We asked about utilization of various types of health care services. Primary care physicians included family doctors, internists, pediatricians, and other providers of primary care. Specialty physicians included orthopedics, neurology, cardiology, gastroenterology, pain management, genetics, psychiatry, and other specialist providers. Examples of other therapy providers include massage, acupuncture, chiropractor, and manual therapy. Table 4 shows the median number of visits in 2022 for those reporting at least 1 visit. Of the 837 respondents reporting a primary care physician visit, the median was 5 visits in 2022, and the IQR, representing the middle 50% of values, was 3 to 10 visits.
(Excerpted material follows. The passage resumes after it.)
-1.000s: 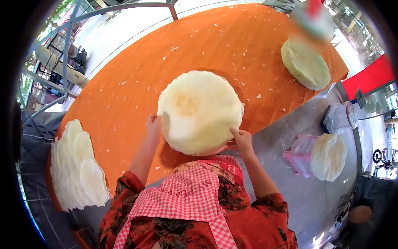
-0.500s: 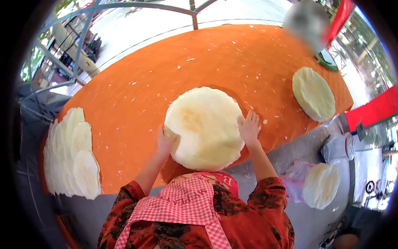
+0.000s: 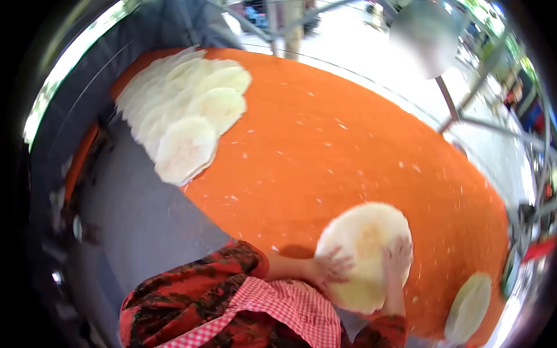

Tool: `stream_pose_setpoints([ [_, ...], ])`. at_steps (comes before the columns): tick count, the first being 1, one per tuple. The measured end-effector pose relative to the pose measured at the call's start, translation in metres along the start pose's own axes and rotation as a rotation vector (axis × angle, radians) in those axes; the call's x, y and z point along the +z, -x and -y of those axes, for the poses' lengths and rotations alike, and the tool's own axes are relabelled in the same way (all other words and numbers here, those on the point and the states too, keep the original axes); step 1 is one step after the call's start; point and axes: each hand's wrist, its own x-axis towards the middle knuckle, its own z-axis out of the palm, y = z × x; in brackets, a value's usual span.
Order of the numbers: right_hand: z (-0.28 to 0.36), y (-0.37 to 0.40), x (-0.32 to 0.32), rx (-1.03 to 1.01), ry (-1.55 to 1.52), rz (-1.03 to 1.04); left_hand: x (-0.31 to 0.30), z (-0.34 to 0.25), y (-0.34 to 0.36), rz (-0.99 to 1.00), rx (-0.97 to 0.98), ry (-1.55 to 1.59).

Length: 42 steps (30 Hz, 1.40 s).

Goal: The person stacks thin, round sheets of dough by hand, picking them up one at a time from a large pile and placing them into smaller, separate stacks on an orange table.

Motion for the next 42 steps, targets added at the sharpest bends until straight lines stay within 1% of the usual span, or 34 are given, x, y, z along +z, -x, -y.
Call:
stream_pose_setpoints([
  [1, 0.001, -0.001, -0.005, 0.019, 0.041, 0.046, -0.017, -0.004, -0.002, 0.112, -0.028, 0.04],
  [3, 0.013, -0.003, -0.023, 0.058, 0.089, 0.164, -0.044, -0.01, 0.006, 0.056, -0.013, -0.01],
  [5, 0.009, -0.006, -0.029, 0.072, 0.163, 0.142, -0.08, -0.014, 0.038, -0.172, -0.254, 0.253],
  [6, 0.018, -0.012, -0.033, 0.079, 0.195, 0.139, -0.101, -0.015, 0.067, -0.284, -0.372, 0.392],
  [8, 0.068, -0.008, -0.055, 0.004, 0.015, -0.075, -0.142, 0.006, 0.158, 0.076, -0.61, -0.175],
  [9, 0.091, -0.007, -0.063, -0.027, -0.079, -0.18, -0.142, -0.002, 0.215, -0.673, -1.095, 0.294],
  [10, 0.108, -0.014, -0.023, -0.087, -0.275, -0.33, -0.139, 0.008, 0.276, -1.054, -1.192, 0.118],
  [11, 0.15, -0.013, 0.006, -0.097, -0.916, -0.177, -0.189, -0.005, 0.317, -1.296, -1.53, 0.527],
  [12, 0.194, -0.011, 0.033, -0.02, -1.552, -0.06, -0.188, 0.012, 0.379, -1.648, -1.458, 0.298],
  [13, 0.3, -0.005, 0.04, -0.508, -0.78, 0.004, -0.239, 0.011, 0.461, -1.817, -1.597, 0.506],
  [14, 0.375, 0.008, 0.016, -0.725, -0.58, -0.06, -0.256, 0.013, 0.493, -1.913, -1.558, 0.522],
  [15, 0.435, 0.011, 0.016, -0.791, -0.608, -0.009, -0.273, 0.017, 0.509, -2.029, -1.437, 0.563],
  [16, 0.495, 0.012, 0.011, -0.981, -0.615, -0.069, -0.288, 0.02, 0.521, -2.138, -1.309, 0.603],
  [17, 0.545, 0.008, 0.019, -1.058, -0.681, 0.016, -0.299, 0.025, 0.529, -2.128, -1.291, 0.646],
  [18, 0.593, 0.01, 0.018, -1.088, -0.694, 0.052, -0.309, 0.031, 0.535, -2.11, -1.276, 0.688],
  [19, 0.637, 0.009, 0.022, -1.171, -0.709, -0.036, -0.315, 0.034, 0.537, -2.09, -1.263, 0.729],
  [20, 0.679, 0.007, 0.018, -1.256, -0.732, -0.039, -0.324, 0.031, 0.534, -2.093, -1.232, 0.812],
  [21, 0.715, 0.008, 0.011, -1.327, -0.639, -0.128, -0.326, 0.034, 0.535, -2.073, -1.239, 0.843],
  [22, 0.744, 0.009, 0.007, -1.396, -0.544, -0.217, -0.327, 0.036, 0.537, -2.055, -1.245, 0.871],
  [24, 0.78, 0.002, 0.021, -1.486, -0.447, -0.265, -0.327, 0.039, 0.539, -2.036, -1.246, 0.914],
  [25, 0.791, 0.0, 0.029, -1.53, -0.398, -0.287, -0.327, 0.04, 0.54, -2.03, -1.241, 0.931],
  [28, 0.802, -0.006, 0.041, -1.491, -0.19, -0.017, -0.323, 0.036, 0.534, -2.0, -1.235, 0.978],
  [29, 0.802, -0.007, 0.042, -1.523, -0.208, -0.006, -0.329, 0.036, 0.533, -1.988, -1.228, 0.979],
  [30, 0.798, -0.007, 0.043, -1.553, -0.233, -0.001, -0.326, 0.04, 0.533, -2.024, -1.208, 1.005],
  [32, 0.792, -0.009, 0.054, -1.592, -0.274, -0.018, -0.336, 0.038, 0.525, -2.012, -1.218, 1.007],
  [34, 0.791, -0.006, 0.048, -1.546, -0.248, 0.008, -0.338, 0.037, 0.519, -1.988, -1.275, 0.996],
  [37, 0.788, 0.002, 0.024, -1.484, -0.193, 0.013, -0.345, 0.037, 0.514, -2.021, -1.266, 1.023],
  [38, 0.787, 0.008, 0.014, -1.459, -0.173, 0.008, -0.348, 0.037, 0.512, -2.025, -1.286, 0.979],
  [41, 0.795, 0.026, -0.01, -1.389, -0.416, -0.107, -0.358, 0.041, 0.508, -2.042, -1.342, 0.966],
  [42, 0.802, 0.031, -0.008, -1.356, -0.406, -0.109, -0.362, 0.042, 0.506, -2.029, -1.327, 0.971],
])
Specialty physician visits were greater: median, 12; IQR, 6 to 25 visits.

Table 4.

Utilization of Health Care Services, 2022

N=884	No. of missing	No. (%) of nonmissing	Median (IQR)
Primary care physicians	21	837 (97.0)	5 (3-10)
Specialty physicians	23	831 (96.5)	12 (6-25)
Physical therapy and occupational therapy visits	25	673 (78.3)	20 (10-402)
Other therapy providers	45	561 (66.9)	12 (5-28)
No. of emergency department visits	28	460 (53.7)	2 (1-4)
No. of hospital admissions	33	231 (27.1)	1 (1-2)
No. of operations	24	347 (40.3)	1 (1-2)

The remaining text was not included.